- **Task instructions**: Going through the data below, copy out each line where the word "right" shows up.

- **Available data**:
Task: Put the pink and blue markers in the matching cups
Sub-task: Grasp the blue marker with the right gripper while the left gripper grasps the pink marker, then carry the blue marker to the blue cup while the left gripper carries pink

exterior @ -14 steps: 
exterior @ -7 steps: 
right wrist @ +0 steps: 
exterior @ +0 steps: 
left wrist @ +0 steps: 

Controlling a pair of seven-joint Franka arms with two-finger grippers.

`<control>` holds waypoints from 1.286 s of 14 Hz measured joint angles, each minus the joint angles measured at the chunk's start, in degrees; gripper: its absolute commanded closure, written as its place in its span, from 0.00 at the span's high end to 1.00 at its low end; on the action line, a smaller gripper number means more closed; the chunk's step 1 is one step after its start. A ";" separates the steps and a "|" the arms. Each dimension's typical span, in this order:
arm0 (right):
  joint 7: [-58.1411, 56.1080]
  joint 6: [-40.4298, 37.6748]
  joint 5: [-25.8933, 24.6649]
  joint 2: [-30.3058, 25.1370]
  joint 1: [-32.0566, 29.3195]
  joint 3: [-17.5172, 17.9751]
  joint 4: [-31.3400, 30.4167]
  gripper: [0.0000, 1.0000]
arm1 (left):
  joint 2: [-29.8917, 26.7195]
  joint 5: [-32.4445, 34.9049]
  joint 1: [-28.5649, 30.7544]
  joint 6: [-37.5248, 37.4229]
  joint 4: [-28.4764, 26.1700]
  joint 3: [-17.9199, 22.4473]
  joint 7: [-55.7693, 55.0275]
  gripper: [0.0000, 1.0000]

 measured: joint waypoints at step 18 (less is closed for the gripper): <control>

- **Exercise result**:
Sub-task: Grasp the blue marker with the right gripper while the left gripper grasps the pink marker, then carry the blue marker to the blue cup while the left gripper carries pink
right wrist @ +0 steps: 
arm0 (right):

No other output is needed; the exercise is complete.